Collected data
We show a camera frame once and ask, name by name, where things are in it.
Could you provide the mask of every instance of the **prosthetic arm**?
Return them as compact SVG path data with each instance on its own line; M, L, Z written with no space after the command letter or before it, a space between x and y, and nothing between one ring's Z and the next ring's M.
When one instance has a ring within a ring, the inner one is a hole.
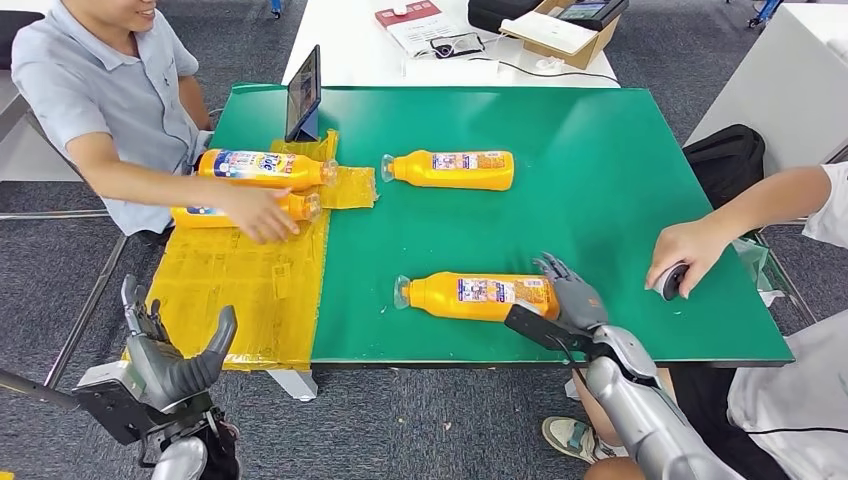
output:
M706 446L657 379L657 366L629 331L610 325L598 293L559 259L535 263L556 291L560 316L514 305L506 325L551 350L585 354L586 387L648 480L744 480Z
M208 389L218 379L236 332L232 307L224 307L206 350L184 359L168 338L159 301L148 313L146 290L128 275L122 288L130 328L130 361L86 371L73 394L80 406L123 445L141 441L138 463L154 468L153 480L235 480L238 430L224 421ZM149 441L162 452L145 461Z

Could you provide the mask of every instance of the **human hand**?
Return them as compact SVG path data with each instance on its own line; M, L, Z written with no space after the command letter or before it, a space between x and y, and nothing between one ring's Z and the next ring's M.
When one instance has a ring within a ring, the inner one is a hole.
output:
M663 229L654 247L654 258L645 277L645 289L653 288L660 276L678 262L689 265L680 283L680 295L689 298L692 289L715 265L733 240L710 217Z
M256 243L278 242L289 233L300 232L297 223L278 203L290 191L226 184L215 206Z

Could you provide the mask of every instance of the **device screen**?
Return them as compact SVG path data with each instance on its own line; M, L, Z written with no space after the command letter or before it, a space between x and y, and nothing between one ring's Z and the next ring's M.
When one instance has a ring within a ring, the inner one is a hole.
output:
M575 3L560 13L557 18L560 20L592 18L606 5L606 2Z
M288 107L286 110L286 133L300 128L318 98L318 49L312 50L309 57L289 82Z

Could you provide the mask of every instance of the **man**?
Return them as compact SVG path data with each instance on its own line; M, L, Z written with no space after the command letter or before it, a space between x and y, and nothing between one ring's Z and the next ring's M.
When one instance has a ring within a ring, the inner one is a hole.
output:
M197 60L153 0L62 0L22 29L12 79L121 230L162 233L172 206L226 212L258 242L297 233L287 191L187 176L210 134Z
M700 220L666 228L646 285L683 261L690 268L680 293L688 298L734 238L805 215L810 215L805 235L848 248L848 163L776 174ZM684 367L661 370L660 377L710 449L746 479L848 478L848 311L787 342L796 362L781 368ZM632 460L616 458L621 441L579 382L575 378L594 430L553 417L545 420L545 438L591 463L587 480L644 478ZM569 445L572 436L579 448Z

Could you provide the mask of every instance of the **black bag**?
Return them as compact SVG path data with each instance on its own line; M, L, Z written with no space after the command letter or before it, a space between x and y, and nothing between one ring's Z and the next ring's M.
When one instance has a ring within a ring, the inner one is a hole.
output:
M502 21L515 20L540 3L542 0L469 0L468 23L499 34Z
M766 144L745 125L731 125L683 149L713 208L763 179Z
M12 68L12 41L18 30L44 18L35 12L0 10L0 70Z

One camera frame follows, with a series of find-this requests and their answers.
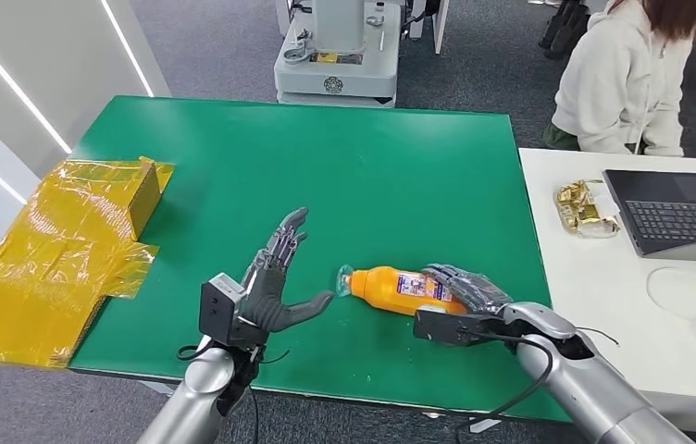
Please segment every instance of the white hoodie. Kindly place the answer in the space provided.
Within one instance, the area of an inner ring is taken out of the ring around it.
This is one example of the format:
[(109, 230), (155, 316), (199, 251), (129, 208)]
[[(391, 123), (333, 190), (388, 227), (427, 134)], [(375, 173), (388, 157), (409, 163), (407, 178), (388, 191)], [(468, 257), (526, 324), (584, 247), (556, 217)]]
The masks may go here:
[(561, 78), (553, 124), (582, 151), (630, 154), (625, 145), (641, 132), (646, 154), (683, 155), (677, 114), (691, 39), (652, 32), (640, 0), (594, 14), (588, 29)]

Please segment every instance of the laptop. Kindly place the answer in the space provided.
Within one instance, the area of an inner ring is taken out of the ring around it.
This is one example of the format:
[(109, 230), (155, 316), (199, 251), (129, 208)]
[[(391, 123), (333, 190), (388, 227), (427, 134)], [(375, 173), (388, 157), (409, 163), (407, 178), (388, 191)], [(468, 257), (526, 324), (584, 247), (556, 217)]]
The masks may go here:
[(696, 173), (604, 171), (642, 257), (696, 261)]

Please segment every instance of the sticker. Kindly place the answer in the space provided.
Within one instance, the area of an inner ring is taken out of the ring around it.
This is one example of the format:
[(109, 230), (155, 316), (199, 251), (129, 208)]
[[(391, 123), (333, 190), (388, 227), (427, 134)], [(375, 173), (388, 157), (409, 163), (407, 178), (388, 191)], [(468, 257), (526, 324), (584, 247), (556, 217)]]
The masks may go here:
[(361, 65), (364, 56), (361, 54), (340, 53), (314, 53), (310, 56), (311, 62), (337, 63), (340, 65)]
[(324, 80), (324, 90), (329, 94), (342, 93), (342, 80), (331, 76)]
[(311, 62), (337, 63), (337, 53), (315, 53), (310, 57)]
[(452, 293), (440, 282), (418, 273), (399, 273), (397, 275), (397, 292), (418, 298), (428, 297), (443, 302), (452, 300)]

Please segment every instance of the plastic bottle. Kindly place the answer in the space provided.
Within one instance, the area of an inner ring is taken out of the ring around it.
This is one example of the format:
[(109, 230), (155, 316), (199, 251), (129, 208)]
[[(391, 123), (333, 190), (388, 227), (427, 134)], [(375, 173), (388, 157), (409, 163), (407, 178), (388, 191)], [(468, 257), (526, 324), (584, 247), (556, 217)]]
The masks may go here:
[(337, 275), (337, 294), (353, 294), (373, 307), (402, 315), (412, 316), (423, 305), (445, 313), (466, 312), (452, 293), (436, 280), (390, 266), (353, 270), (343, 265)]

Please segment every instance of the bottle label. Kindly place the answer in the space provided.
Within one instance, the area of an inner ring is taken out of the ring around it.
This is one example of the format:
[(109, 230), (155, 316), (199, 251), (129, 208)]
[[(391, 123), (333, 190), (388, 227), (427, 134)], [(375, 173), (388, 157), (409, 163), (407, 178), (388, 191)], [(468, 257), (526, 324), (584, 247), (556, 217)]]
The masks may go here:
[(440, 282), (418, 273), (398, 273), (397, 292), (419, 298), (428, 297), (443, 302), (452, 300), (452, 293)]

TASK DIRECTIONS
Reproduce each line of the records in which the string "provided" appears.

RESULT OF THIS EXERCISE
Please segment every instance of the white hoodie. Kindly place the answer in the space provided.
Please segment every instance of the laptop. Kindly place the answer in the space provided.
Please segment every instance of the sticker. Kindly place the answer in the space provided.
Please segment every instance of the plastic bottle. Kindly place the answer in the space provided.
Please segment every instance of the bottle label. Kindly place the answer in the space provided.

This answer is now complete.